— Давно здесь не был, ага, — произносит Пройдоха, оглядываясь, — пару раз забегал, пока тебя, ну, того, а с тех пор не забегал. Гостинцы только.
— Знаю я о твоих гостинцах, — сажусь на табуретку, около окна и поглядываю на улицу, — Наташка писала, молодец. Сам-то как живешь? Перебиваешься?
— На жизнь хватает, — уклончиво отвечает Пройдоха, ставит пакет на стол и садится рядом.
— Ты за водку не переживай, — говорю, — не пропадет твоя водка. Сейчас Негодяй придет, без закуски выдует, ты его знаешь.
— Ага, знаю. Я его пьяным ни разу не видел.
— Давай пока кофейку крепкого и по сигаретке.
— Завтракал недавно. Котлетами…
— Отказа не принимаю! — подхватывает Наташка, — в моем доме ходить голодным неприлично. Обижусь!
— Ну, не голодный я…
Сопротивление Пройдохи мы переломили общим протяжным воплем. Наташка, которая не терпит возражений в принципе, вновь включила кофеварку. Пройдохе пришлось смириться с неизбежным, хотя для вида он поскреб подбородок длинными пальцами и сказал, дескать, что на кофе у него с детства аллергия, а пьет он зеленый листовой чай в прозрачной чашке с обязательно фигурной ручкой и чтоб с сахаром рафинадом в коробочке.
— Обойдесся! — говорит Наташка, потом смотрит на часы, — ой, мне через полчаса на работе надо быть! Так, Павел, обслужи гостя, и чтобы все чинно было. Крепче кофе не наливать! Никакого рафинаду! Я вечером проверю, ясно?
Картинно пригрозив маленьким кулачком, Наташка выпорхнула из кухни.
— Может, водки? — бормочет сломленный Пройдоха, но я уже наливаю ему в чашку крепкого кофе.
— Водку будем пить позже! Мы же не алкоголики, чтобы напиваться до прихода остальных. Бутерброд?

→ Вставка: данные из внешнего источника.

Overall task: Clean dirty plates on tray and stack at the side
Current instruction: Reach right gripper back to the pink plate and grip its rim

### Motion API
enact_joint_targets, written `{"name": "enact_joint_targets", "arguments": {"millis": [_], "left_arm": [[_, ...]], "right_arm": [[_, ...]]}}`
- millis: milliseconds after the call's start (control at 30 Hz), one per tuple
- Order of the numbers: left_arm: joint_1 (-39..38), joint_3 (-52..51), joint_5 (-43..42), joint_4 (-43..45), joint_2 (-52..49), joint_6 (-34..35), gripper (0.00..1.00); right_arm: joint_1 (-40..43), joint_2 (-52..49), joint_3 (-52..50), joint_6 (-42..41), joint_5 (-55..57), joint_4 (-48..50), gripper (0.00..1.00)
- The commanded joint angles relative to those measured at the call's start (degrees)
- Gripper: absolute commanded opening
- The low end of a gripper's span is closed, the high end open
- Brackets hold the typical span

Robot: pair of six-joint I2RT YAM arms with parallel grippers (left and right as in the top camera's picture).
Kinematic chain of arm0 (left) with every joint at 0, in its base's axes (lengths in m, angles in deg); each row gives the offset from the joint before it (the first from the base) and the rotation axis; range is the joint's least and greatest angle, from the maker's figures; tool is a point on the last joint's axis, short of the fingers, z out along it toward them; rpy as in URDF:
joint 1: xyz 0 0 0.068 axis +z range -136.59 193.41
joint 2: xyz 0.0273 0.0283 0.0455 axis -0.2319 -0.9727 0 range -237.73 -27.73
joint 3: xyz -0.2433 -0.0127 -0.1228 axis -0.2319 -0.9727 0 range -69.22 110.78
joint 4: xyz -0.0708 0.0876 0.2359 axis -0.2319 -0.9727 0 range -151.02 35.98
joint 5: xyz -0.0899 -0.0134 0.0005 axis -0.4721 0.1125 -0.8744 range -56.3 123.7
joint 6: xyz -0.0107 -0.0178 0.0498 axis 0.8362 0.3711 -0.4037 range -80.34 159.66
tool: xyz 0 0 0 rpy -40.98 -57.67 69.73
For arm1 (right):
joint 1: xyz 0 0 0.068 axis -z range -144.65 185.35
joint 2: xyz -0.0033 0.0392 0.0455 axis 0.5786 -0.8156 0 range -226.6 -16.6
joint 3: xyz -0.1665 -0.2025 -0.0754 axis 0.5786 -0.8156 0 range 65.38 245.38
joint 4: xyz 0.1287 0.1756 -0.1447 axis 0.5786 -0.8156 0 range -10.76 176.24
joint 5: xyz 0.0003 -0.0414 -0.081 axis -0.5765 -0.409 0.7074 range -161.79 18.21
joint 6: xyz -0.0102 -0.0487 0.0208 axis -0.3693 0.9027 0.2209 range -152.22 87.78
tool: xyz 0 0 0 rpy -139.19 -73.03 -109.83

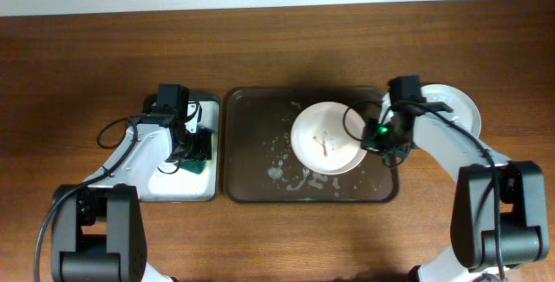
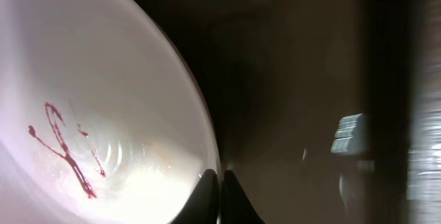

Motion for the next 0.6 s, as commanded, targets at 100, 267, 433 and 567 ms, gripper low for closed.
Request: {"name": "enact_joint_targets", "arguments": {"millis": [100, 267, 433, 567], "left_arm": [[0.28, 0.74, -0.5, 0.13, 0.98, 0.02, 0.61], [0.28, 0.74, -0.5, 0.11, 0.98, 0.02, 0.61], [0.28, 0.74, -0.92, 0.11, 0.98, 0.02, 0.61], [0.28, 0.74, -0.92, 0.11, 0.98, 0.02, 0.61]], "right_arm": [[-8.07, -0.33, -0.46, -4.39, -0.74, -0.17, 0.04], [-8.76, -0.28, -0.2, -4.31, -0.28, 2.49, 0.24], [-7.48, -0.28, 0.33, -4.07, -0.31, 7.1, 0.24], [-8.2, -0.31, 0.26, -4.09, -0.33, 7.82, 0.23]]}}
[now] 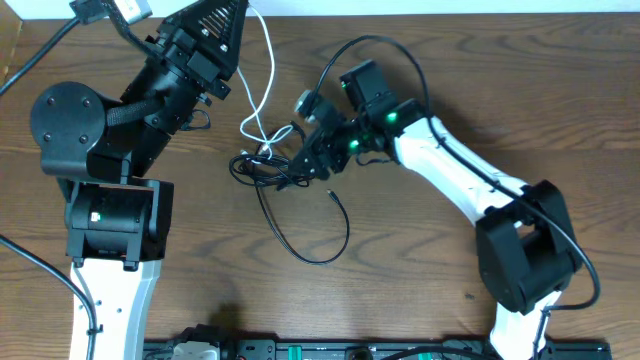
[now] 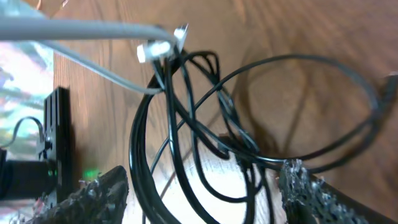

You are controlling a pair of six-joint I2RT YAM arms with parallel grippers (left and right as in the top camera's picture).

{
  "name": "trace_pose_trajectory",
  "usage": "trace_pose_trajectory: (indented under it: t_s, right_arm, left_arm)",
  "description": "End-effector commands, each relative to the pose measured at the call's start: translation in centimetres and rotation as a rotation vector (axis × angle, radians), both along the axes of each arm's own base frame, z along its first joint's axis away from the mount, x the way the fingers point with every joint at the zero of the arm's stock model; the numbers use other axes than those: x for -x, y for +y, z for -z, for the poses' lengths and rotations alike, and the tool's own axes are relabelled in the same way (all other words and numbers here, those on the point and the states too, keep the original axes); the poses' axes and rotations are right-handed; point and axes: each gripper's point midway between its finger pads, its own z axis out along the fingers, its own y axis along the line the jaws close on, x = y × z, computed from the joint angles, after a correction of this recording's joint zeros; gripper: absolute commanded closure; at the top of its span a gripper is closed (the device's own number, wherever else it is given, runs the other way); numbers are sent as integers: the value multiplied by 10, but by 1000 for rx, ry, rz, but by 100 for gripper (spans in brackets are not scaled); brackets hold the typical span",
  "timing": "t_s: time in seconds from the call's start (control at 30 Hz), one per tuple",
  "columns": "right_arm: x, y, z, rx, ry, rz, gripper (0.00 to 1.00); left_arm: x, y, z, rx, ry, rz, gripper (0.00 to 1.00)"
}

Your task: Untangle cables

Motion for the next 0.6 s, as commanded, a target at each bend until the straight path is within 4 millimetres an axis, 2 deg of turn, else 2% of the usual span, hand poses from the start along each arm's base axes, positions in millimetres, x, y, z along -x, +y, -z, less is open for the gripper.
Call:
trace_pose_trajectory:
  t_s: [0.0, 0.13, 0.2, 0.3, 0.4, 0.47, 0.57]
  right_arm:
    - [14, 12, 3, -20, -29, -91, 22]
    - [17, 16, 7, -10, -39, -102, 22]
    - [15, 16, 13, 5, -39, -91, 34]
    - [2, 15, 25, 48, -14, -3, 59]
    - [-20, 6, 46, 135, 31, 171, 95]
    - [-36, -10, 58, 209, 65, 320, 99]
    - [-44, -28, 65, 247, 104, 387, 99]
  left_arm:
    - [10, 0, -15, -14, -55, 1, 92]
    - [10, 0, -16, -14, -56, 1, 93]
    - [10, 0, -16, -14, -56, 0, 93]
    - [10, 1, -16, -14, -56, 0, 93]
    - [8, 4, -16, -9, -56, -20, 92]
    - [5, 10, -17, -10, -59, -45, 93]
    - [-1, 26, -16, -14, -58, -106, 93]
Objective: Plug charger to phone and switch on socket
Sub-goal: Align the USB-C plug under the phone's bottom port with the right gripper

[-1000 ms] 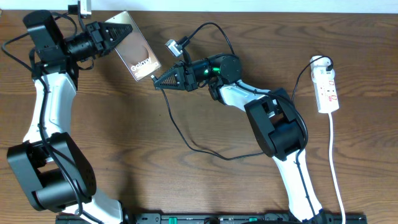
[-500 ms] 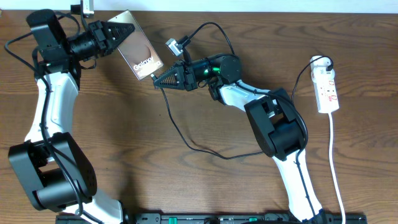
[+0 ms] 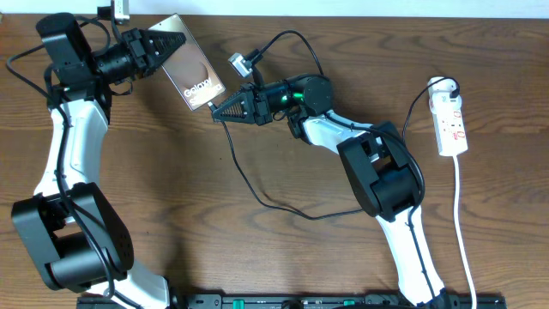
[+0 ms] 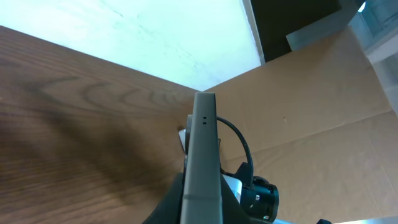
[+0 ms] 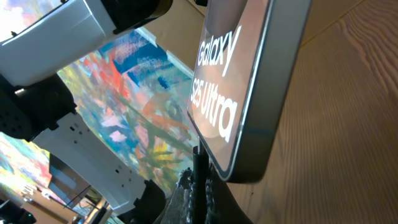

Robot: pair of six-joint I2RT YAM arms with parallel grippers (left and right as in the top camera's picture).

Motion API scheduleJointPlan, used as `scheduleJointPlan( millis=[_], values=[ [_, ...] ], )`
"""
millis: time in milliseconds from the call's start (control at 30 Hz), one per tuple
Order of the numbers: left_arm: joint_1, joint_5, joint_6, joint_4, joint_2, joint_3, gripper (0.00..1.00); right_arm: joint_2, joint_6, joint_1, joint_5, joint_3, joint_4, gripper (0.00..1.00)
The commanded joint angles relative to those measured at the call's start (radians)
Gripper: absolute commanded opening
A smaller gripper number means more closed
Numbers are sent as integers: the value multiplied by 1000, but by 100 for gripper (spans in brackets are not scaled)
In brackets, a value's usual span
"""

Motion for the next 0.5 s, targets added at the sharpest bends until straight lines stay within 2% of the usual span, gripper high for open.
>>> scheduleJointPlan(
  millis=[0,467],
  values=[
    [-3,51,-13,2,-11,11,8,-9,9,-12,63,20,3,1],
    [-4,74,-12,2,-11,11,7,-9,34,-15,87,20,3,1]
  ],
)
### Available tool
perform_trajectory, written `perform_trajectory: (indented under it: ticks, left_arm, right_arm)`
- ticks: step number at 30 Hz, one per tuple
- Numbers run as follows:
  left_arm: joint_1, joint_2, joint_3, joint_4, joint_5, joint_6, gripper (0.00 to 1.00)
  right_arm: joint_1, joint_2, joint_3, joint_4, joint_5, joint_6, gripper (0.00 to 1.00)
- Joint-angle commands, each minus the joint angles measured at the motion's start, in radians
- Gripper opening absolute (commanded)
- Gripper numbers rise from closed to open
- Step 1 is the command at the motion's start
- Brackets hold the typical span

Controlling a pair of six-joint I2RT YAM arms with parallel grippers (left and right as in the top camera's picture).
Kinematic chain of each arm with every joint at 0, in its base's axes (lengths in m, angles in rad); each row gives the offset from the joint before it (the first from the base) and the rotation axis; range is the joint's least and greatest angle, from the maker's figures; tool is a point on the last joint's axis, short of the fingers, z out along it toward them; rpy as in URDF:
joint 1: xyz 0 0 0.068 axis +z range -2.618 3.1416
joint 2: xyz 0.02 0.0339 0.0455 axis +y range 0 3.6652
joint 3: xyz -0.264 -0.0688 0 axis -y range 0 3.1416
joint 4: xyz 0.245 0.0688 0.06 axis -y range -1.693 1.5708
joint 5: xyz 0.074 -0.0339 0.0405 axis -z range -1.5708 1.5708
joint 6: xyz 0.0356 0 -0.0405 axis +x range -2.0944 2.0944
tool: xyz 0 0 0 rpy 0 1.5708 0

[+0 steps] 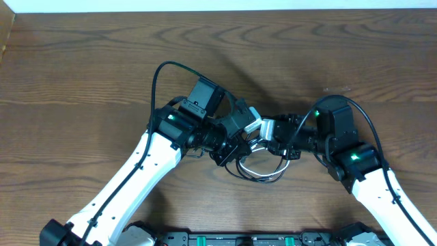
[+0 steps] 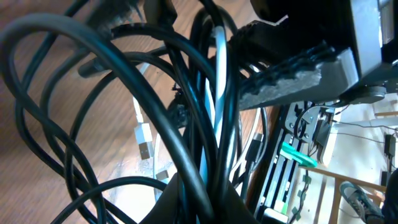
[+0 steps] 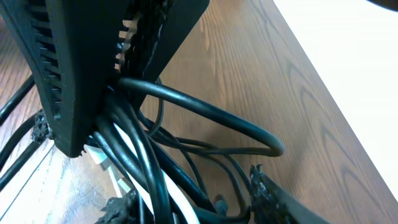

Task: Untangle cables
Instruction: 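Grasp the cable loops with the right gripper beside the left gripper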

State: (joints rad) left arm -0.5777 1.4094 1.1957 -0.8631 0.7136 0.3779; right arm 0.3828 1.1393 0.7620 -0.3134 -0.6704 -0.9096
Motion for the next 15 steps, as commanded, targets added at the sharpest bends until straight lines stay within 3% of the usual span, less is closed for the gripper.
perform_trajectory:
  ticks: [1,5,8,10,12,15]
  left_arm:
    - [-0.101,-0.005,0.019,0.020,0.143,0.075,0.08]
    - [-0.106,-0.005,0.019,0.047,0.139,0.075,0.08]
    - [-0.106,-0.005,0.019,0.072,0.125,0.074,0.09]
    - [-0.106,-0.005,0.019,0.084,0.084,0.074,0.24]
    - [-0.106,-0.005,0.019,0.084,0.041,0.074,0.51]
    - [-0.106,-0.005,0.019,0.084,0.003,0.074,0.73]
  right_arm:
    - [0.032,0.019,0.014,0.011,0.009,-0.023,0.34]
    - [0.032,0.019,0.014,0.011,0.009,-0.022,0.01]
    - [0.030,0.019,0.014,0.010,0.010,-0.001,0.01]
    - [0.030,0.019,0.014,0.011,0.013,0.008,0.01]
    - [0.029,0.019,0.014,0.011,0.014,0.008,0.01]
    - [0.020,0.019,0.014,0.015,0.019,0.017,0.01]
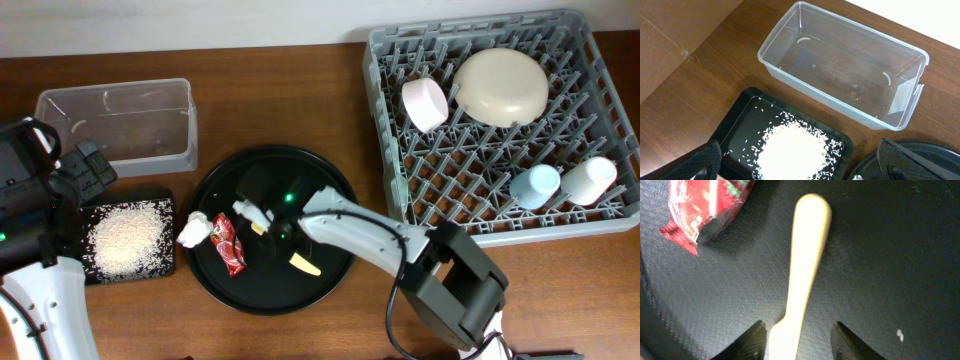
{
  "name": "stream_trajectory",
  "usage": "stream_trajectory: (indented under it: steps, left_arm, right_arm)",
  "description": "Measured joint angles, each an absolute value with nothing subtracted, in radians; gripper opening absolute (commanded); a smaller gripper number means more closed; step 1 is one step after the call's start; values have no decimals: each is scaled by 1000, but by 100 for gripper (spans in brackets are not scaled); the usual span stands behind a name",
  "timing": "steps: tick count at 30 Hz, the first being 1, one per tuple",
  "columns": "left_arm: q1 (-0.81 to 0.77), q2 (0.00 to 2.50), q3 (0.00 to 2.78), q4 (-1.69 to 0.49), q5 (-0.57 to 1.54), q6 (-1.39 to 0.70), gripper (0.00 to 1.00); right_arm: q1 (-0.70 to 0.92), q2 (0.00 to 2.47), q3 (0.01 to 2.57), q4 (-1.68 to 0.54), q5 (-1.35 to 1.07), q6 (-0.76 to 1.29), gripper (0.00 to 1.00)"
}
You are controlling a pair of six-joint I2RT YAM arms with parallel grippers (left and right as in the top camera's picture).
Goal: Sort waste into correct bins and load items into the dishwasher rack
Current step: 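Release the utensil and move the right gripper back to the round tray, then grasp the yellow spoon on the round tray with the right gripper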
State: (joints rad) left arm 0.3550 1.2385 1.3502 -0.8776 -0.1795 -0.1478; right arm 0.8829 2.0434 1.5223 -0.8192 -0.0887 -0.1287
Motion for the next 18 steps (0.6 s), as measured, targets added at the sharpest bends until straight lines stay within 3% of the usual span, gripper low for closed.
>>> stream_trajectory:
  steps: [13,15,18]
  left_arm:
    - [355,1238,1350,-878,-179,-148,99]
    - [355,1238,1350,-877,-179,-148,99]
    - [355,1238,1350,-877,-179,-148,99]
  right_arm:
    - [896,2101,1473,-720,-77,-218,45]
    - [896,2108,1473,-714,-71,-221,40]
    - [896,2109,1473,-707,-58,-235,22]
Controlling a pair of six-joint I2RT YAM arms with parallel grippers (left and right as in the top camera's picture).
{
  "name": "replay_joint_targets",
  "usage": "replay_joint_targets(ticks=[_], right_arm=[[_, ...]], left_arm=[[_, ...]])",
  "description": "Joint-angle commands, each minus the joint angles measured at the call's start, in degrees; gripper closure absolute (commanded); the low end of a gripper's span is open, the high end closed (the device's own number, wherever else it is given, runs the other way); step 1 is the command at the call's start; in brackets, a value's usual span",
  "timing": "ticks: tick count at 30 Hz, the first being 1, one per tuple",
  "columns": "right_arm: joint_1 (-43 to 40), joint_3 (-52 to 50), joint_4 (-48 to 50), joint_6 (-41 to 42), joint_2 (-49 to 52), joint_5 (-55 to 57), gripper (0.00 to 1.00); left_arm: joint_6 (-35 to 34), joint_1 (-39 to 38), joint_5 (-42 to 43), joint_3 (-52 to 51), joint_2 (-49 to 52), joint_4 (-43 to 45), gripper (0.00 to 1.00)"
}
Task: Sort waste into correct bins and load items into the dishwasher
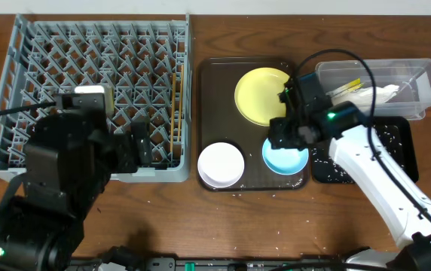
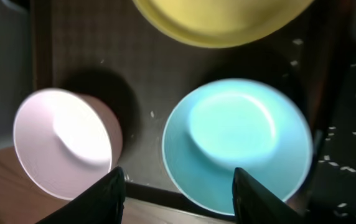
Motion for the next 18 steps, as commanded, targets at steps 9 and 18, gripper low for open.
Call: replay_joint_targets(ticks=[9,18], right_arm=[[-1.8,-2.1,1.5,3.1,0.2,3.6,0.52],[-27.6,-2.0,-2.5,4.3,-7.4,-9.7,0.45]], left_arm=[[-0.3,0.0,0.3,0.6,0.1,-0.1,0.08],[0.4,-2.1,21.5,-0.4,9.0,9.1,0.03]])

Сломленный окончательно и бесповоротно Пройдоха взмахнул рукой, давай, мол, бутерброд, и я полез в холодильник. И вновь, пока резал я ножом замерзшее, ломающееся масло, накатили воспоминания. Лица показались где-то на уголке сознания. Всплыли тихие, шепчущие обещания, которые давал в темной, душной камере, глубокими ночами, когда только по голосу можно было определить кто где находиться и что делает. А ведь я многих своих собеседников в глаза не видел. Голоса одни… …Вон тот, хрипатый, видать в возрасте уже. То и дело его разговоры прерывались долгим, протяжным, захлебывающимся кашлем… а другой, издалека, молодой, пронзительно кричал, что он де темноты боится, лампочку хоть одну, самую тусклую включите, ироды… а еще один совсем близко, скрытый мраком, за толстыми решетками, спокойный у него голос, ровный, по-деловому человек говорил, умные речи толкал про политику, про Президента нашего, про Слонов. А еще про Нишу выпрашивал… Одного я запомнил — Владиком звали — просил у всех, кто раньше освободиться, письмо матери написать, сказать, что все хорошо, что кормят, вроде, неплохо, да и не бьют почти. Владик этот политический был, а значит — невозвращенец. Говорил, что едва самого Президента на тот свет не отправил. Какими-то ему одному ведомыми путями проник в Посольство и обложил весь подвал самопальными взрывными устройствами. Хотел и себя взорвать, а не получилось. Образования не хватило. Не взорвалось у него ничего: контакты отсырели, или неправильно соединены были. От отчаяния и попался. Адрес Владика я намертво запомнил — он его каждую ночь по нескольку раз говорил. Интересно, написал ли кто? Ведь до меня сколько людей освободилось. Или каждый думает, что предыдущий написал, и никто не пишет. Может, сходить, черкануть пару строк телеграммой?